- [Task prompt]: How many lines in the records below contain the word "tape"? Reply with that number only.

- [Dataset extract]:
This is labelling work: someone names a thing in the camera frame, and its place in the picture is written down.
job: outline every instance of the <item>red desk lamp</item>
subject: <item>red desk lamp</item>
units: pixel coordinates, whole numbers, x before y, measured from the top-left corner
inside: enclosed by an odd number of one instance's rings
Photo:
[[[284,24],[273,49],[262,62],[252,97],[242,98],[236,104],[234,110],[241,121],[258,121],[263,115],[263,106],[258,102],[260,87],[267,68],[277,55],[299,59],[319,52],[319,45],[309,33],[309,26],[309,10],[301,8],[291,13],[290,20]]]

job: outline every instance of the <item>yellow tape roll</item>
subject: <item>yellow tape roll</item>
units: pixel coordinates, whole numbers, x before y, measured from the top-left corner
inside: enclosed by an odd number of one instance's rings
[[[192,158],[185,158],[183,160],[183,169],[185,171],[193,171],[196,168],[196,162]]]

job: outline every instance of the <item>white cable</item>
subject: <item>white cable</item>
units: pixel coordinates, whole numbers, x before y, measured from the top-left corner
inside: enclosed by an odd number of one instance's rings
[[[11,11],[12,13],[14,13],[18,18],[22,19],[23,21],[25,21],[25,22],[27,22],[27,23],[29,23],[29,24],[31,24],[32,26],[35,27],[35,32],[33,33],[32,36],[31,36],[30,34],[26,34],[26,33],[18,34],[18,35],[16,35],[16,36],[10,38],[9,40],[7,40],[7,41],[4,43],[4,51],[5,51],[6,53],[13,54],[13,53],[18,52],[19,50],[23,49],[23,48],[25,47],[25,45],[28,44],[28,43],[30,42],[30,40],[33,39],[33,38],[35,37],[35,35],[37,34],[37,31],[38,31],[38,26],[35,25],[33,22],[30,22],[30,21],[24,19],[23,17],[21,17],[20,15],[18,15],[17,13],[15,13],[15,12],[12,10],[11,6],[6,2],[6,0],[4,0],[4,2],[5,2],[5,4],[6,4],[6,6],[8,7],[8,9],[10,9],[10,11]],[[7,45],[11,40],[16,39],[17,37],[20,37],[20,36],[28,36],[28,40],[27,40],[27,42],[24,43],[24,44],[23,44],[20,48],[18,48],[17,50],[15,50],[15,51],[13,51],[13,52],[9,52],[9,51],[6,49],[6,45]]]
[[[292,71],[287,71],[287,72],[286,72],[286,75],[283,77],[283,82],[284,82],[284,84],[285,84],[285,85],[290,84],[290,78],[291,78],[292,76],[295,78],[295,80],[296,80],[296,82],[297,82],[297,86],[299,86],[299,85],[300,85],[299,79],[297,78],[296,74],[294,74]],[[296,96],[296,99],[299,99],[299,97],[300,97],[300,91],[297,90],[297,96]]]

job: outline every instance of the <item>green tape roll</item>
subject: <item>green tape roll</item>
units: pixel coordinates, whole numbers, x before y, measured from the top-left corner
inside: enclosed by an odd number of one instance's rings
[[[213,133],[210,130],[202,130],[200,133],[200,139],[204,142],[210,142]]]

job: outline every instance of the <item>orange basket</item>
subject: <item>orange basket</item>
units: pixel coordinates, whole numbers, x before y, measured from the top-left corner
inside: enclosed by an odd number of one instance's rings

- [Expected answer]: 4